# WHAT NEEDS TO BE DONE:
If a line of the records holds the word "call", copy it out.

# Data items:
○ ○ ○ ○ ○

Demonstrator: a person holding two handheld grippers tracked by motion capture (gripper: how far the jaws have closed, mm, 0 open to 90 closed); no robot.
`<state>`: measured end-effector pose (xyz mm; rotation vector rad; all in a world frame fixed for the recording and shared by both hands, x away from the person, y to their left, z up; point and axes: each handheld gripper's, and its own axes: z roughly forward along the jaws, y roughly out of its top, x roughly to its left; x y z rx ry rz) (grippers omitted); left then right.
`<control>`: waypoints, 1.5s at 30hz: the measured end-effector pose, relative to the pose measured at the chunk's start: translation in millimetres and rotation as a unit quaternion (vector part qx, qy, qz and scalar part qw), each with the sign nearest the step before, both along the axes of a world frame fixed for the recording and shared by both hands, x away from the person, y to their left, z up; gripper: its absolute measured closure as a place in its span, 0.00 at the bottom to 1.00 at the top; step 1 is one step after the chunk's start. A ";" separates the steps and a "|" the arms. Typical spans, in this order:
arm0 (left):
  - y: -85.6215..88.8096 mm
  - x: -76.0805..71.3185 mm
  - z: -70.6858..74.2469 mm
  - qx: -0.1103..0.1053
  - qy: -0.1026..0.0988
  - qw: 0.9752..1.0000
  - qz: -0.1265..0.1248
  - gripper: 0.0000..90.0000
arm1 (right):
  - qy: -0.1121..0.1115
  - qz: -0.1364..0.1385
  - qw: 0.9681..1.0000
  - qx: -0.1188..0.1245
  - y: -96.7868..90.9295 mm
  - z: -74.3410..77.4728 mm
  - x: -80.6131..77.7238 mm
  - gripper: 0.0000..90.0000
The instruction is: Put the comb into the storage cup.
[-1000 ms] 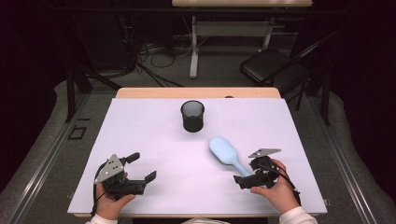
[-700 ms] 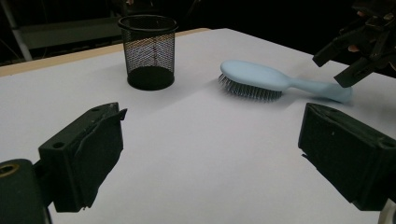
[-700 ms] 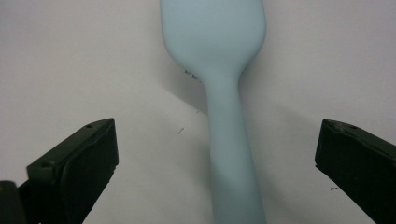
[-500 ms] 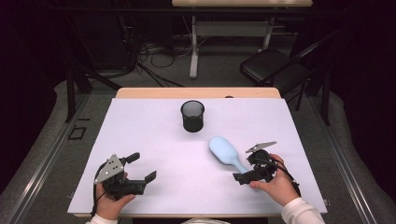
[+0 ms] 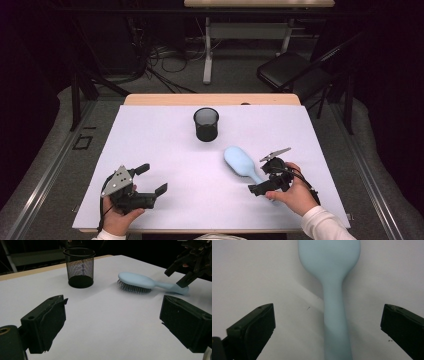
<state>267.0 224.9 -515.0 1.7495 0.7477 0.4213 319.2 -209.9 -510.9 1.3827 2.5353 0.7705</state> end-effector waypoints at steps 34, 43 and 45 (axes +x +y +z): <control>0.2 -0.1 0.1 0.002 0.000 1.000 0.000 0.07 | -0.002 0.010 0.999 -0.039 17.5 -3.1 17.2 0.12; 0.3 -0.1 0.1 0.001 0.000 1.000 0.000 0.07 | -0.005 0.017 0.998 -0.057 24.2 -5.3 20.5 0.18; 0.4 -0.1 0.1 0.001 -0.001 1.000 0.000 0.07 | -0.015 0.030 0.998 -0.062 23.6 -5.7 22.6 0.20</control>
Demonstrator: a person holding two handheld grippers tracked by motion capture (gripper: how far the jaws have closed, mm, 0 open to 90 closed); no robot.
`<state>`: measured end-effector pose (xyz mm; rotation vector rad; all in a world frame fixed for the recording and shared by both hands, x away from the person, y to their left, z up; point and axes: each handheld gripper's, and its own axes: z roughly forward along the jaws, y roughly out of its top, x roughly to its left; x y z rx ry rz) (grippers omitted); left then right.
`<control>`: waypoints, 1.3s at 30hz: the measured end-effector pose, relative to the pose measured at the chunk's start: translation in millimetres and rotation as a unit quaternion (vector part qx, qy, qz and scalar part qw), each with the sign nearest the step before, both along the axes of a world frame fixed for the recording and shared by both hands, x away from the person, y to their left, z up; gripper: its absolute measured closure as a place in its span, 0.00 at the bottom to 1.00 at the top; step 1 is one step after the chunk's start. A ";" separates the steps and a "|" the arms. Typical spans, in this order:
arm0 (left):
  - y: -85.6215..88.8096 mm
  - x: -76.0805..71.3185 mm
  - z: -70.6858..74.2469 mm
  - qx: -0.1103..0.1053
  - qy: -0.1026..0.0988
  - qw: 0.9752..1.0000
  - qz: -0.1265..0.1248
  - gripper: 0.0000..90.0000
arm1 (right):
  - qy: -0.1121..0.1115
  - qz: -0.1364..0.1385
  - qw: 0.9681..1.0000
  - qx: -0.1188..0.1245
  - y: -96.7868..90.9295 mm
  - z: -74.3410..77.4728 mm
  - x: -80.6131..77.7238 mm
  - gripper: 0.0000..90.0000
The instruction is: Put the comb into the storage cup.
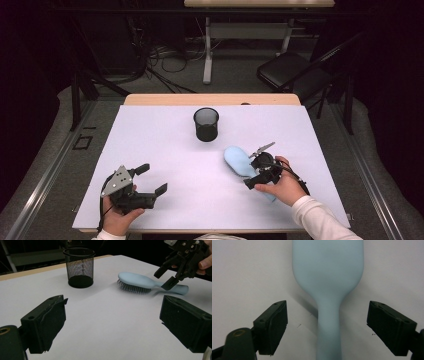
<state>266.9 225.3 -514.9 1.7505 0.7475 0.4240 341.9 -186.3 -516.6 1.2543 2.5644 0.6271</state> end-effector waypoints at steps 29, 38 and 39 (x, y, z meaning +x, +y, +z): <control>0.0 0.0 -0.1 0.002 0.001 1.000 0.000 0.08 | 0.022 0.010 1.000 -0.006 -8.7 -1.2 8.1 0.43; -0.1 0.4 -0.3 0.002 0.003 1.000 -0.002 0.08 | 0.055 0.004 0.998 -0.003 -9.5 0.2 8.4 0.56; -0.1 0.4 -0.3 0.002 0.003 1.000 -0.002 0.08 | 0.050 0.001 0.999 0.004 -9.0 -1.5 8.2 0.57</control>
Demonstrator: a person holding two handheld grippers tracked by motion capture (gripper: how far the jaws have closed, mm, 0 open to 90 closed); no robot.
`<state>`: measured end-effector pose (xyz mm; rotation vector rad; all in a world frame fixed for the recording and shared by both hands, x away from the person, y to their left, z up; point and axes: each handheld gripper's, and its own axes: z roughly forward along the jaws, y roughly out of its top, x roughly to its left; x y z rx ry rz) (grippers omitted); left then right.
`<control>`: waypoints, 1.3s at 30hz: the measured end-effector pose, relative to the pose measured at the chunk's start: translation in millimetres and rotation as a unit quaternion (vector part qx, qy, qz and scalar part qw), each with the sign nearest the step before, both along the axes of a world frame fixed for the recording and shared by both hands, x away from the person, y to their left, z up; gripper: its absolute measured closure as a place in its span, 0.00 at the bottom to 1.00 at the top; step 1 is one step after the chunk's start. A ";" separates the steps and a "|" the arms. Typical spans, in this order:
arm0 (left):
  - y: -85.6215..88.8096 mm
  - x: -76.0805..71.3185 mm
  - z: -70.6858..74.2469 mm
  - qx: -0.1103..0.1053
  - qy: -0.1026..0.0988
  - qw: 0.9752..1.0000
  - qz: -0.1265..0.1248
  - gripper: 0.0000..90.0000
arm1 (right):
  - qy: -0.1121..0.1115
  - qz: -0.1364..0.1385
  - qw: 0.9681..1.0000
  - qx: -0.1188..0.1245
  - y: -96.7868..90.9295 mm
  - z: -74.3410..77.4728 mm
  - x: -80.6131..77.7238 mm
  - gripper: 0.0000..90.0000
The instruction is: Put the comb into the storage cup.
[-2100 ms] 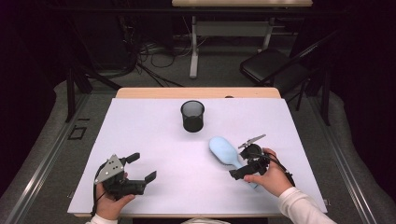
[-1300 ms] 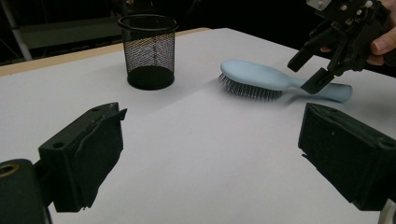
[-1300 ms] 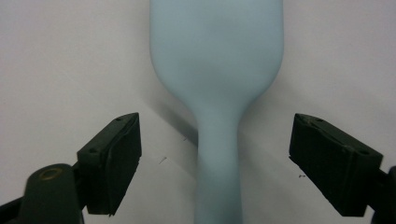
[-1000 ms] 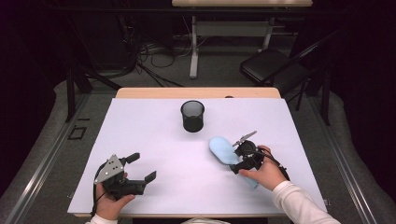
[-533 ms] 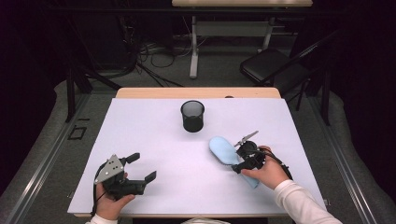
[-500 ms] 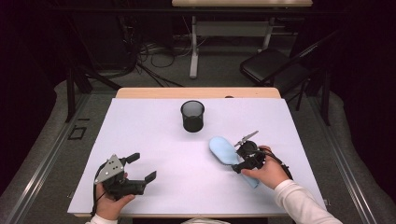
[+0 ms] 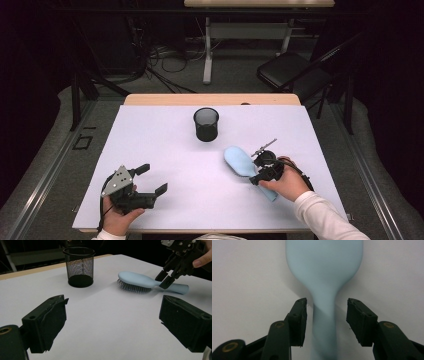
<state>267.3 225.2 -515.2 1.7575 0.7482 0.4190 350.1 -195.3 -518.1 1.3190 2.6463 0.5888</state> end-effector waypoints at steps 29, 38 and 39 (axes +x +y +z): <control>0.0 0.3 -0.3 0.000 0.001 1.000 0.001 0.08 | 0.028 -0.007 0.999 -0.024 5.3 -7.3 -0.4 0.70; 0.1 0.3 -0.2 0.001 0.002 1.000 0.000 0.08 | 0.016 0.005 1.000 -0.024 7.7 -8.7 2.1 0.70; 0.1 0.3 -0.2 0.001 0.002 1.000 0.000 0.08 | 0.014 0.005 1.000 -0.022 8.3 -9.3 2.4 0.70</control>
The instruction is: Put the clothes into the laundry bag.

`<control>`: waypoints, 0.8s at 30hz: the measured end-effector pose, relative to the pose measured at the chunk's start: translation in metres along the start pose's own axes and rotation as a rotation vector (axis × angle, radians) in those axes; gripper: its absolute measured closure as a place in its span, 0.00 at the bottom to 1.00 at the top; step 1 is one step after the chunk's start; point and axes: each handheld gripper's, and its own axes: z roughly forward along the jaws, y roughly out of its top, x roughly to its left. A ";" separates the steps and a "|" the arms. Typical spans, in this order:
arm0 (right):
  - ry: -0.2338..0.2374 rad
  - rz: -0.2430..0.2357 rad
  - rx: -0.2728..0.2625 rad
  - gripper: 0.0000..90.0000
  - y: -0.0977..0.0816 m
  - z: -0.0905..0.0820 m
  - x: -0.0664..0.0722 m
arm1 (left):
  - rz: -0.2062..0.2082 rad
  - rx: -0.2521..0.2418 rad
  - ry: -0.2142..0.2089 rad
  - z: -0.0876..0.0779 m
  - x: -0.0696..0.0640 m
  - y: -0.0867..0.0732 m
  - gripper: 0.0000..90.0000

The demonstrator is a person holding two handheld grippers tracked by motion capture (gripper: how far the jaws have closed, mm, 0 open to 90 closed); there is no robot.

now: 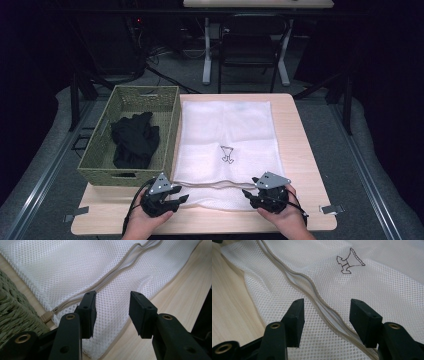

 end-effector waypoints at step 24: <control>-0.010 -0.013 -0.009 0.51 0.000 -0.004 0.001 | -0.024 -0.067 0.007 -0.021 0.000 0.006 0.64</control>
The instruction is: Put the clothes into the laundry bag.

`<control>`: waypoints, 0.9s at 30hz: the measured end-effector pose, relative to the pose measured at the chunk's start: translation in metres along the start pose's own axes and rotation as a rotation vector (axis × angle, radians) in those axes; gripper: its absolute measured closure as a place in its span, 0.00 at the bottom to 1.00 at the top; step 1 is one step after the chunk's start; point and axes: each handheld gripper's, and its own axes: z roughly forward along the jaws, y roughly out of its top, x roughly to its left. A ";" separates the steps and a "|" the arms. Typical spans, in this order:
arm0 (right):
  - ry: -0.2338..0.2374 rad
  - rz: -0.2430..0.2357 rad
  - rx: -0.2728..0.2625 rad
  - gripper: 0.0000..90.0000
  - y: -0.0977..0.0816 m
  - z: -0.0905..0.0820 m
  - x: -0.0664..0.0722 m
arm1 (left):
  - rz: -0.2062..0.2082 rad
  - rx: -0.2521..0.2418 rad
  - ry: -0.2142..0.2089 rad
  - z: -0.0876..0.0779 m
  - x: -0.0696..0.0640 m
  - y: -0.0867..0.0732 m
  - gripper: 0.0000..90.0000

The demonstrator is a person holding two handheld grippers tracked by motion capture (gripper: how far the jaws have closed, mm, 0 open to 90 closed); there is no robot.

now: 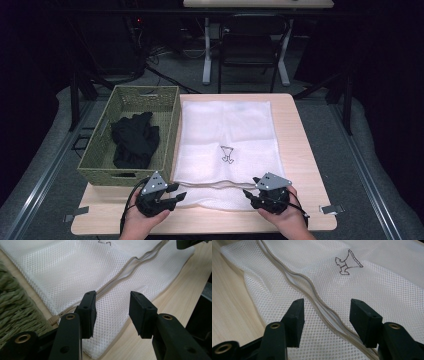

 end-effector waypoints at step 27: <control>0.000 0.001 0.000 0.50 -0.001 0.001 -0.001 | -0.021 -0.106 0.075 -0.038 0.004 0.010 0.57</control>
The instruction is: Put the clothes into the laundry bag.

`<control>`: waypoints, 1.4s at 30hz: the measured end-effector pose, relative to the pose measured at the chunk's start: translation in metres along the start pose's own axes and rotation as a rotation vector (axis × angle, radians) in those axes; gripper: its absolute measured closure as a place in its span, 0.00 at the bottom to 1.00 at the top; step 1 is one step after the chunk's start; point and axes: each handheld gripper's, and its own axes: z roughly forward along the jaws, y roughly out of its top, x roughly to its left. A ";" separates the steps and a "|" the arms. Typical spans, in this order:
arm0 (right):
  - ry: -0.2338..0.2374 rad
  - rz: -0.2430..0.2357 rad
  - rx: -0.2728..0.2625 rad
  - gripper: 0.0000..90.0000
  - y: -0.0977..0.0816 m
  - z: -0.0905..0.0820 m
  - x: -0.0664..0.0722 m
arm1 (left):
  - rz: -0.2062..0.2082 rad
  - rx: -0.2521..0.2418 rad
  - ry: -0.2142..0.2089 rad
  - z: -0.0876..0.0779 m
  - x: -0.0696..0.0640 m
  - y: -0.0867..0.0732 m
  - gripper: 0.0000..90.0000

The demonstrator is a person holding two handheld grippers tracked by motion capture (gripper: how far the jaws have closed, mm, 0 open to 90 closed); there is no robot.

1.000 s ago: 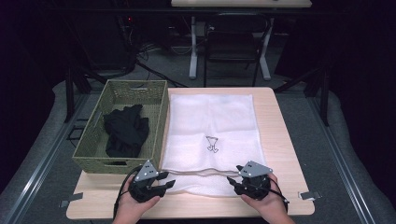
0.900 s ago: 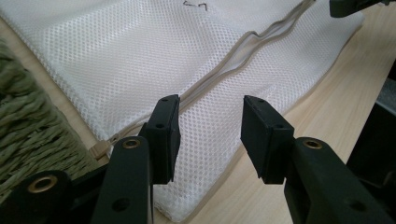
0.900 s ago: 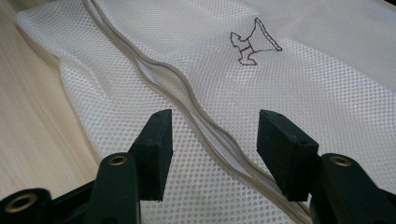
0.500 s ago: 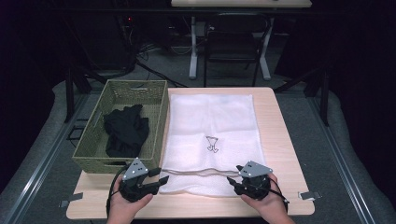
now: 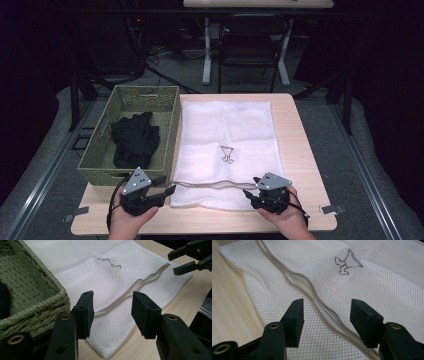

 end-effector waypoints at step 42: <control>0.000 0.004 0.005 0.47 -0.001 0.002 0.000 | -0.081 0.062 0.152 -0.009 0.069 0.062 0.47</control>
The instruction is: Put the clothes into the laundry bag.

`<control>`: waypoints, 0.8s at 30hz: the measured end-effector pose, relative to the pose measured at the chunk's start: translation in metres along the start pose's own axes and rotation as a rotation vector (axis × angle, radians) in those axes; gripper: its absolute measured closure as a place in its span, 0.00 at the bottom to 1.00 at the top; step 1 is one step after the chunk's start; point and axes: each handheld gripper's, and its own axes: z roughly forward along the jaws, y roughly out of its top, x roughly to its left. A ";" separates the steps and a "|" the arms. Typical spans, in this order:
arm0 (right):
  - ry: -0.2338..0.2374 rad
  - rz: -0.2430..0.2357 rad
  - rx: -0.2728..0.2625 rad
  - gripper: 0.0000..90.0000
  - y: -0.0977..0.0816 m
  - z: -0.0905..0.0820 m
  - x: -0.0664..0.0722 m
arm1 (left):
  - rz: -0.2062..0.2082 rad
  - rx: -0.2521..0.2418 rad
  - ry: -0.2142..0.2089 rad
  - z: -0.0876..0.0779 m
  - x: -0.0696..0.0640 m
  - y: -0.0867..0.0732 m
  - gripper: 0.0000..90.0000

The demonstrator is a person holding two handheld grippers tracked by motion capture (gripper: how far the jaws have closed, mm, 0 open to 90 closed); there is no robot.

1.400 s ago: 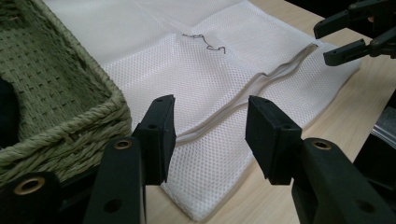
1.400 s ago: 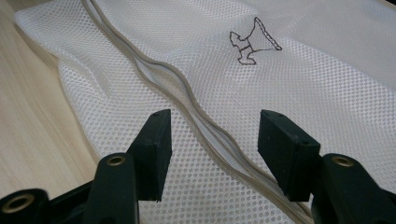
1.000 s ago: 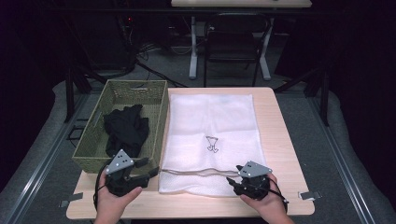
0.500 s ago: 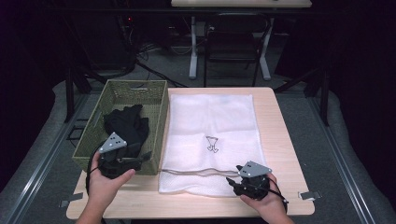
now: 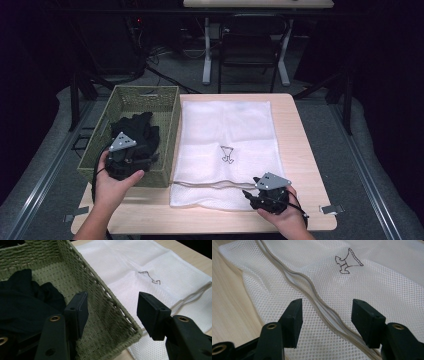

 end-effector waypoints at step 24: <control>0.002 0.001 0.003 0.47 -0.001 0.001 -0.001 | -0.062 0.075 0.124 0.014 0.049 0.035 0.50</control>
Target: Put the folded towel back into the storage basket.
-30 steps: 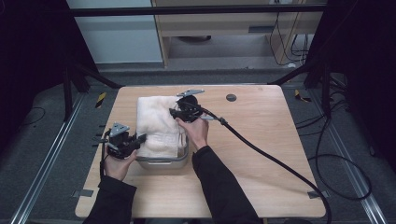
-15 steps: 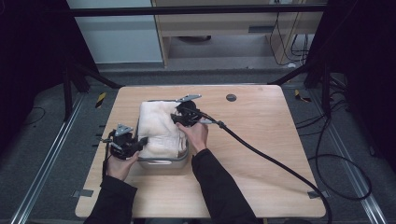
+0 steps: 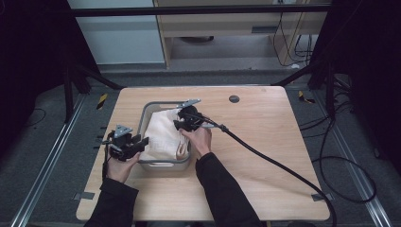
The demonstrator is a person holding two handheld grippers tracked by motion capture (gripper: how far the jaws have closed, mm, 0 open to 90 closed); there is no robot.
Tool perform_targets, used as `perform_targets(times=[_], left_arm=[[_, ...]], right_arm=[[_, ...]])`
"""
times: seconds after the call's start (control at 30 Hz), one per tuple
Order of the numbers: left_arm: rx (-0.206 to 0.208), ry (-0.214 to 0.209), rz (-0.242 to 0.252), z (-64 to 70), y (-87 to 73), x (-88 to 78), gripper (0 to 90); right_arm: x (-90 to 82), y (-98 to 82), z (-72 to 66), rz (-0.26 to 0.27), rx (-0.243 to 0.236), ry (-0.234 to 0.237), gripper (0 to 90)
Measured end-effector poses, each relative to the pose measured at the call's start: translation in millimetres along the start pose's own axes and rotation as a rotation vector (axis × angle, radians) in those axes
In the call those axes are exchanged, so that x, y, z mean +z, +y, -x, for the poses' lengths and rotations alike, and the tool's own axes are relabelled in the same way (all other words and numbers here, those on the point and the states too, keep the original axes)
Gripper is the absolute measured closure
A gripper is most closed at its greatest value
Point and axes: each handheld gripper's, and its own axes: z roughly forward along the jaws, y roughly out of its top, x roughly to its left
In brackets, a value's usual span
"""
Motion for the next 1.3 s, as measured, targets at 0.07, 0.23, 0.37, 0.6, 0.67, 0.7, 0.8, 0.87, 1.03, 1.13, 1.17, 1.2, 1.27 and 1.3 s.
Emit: perform_targets(times=[0.07,0.23,0.37,0.6,0.67,0.7,0.8,0.87,1.03,1.13,1.17,1.2,1.27,1.3], left_arm=[[-0.005,0.001,0.015,-0.4,1.4,-3.2,59.4],[-0.009,0.008,0.031,-2.7,1.8,-7.6,58.0],[-0.013,-0.003,0.070,-4.3,1.4,-12.9,53.6],[-0.002,-0.028,0.114,-4.0,-4.4,-19.8,43.5],[-0.001,-0.028,0.124,-4.9,-6.8,-22.5,40.8],[0.000,-0.027,0.129,-5.6,-8.0,-24.3,39.9],[0.000,-0.039,0.146,-9.4,-11.5,-30.9,35.1],[-0.001,-0.039,0.157,-11.7,-14.9,-35.7,33.9],[0.018,-0.020,0.169,-17.2,-26.4,-46.3,29.4],[0.026,-0.010,0.187,-21.5,-35.7,-51.8,26.2],[0.028,-0.008,0.189,-22.5,-37.7,-52.9,26.2],[0.034,-0.003,0.189,-24.3,-40.9,-55.0,25.8],[0.042,0.001,0.186,-26.6,-46.2,-57.1,24.6],[0.045,0.000,0.183,-27.8,-48.8,-57.6,24.1]], right_arm=[[-1.0,-0.1,-0.3,0.004,-0.027,-0.014,51.6],[-13.9,1.0,4.0,0.051,-0.025,-0.022,45.9],[-31.7,-0.5,11.4,0.089,-0.023,-0.038,39.2],[-75.6,-14.6,30.7,0.162,0.002,-0.032,23.8],[-89.7,-21.4,37.2,0.170,0.006,-0.031,21.5],[-97.0,-25.4,40.0,0.178,0.010,-0.032,20.7],[-118.7,-39.4,48.5,0.204,0.017,-0.038,18.9],[-132.1,-50.6,54.1,0.218,0.022,-0.044,18.2],[-161.3,-80.8,69.5,0.245,0.055,-0.060,16.1],[-170.3,-93.0,75.3,0.248,0.065,-0.069,16.0],[-178.2,-106.6,81.4,0.244,0.079,-0.085,15.2],[-180.5,-111.2,83.3,0.243,0.082,-0.086,14.7],[-186.9,-125.2,88.4,0.232,0.087,-0.096,14.2],[-189.6,-131.6,90.5,0.229,0.090,-0.101,14.0]])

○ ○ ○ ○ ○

# YOUR RESPONSE:
times: seconds after the call's start (control at 30 Hz), one per tuple
Measured end-effector poses, each relative to the pose measured at the call's start: translation in millimetres along the start pose's own axes and rotation as a rotation vector (axis × angle, radians) in those axes
In the call those axes are exchanged, so that x, y, z mean +z, +y, -x, for the poses' lengths and rotations alike, and the tool's own axes are relabelled in the same way (all other words and numbers here, those on the point and the states too, keep the original axes)

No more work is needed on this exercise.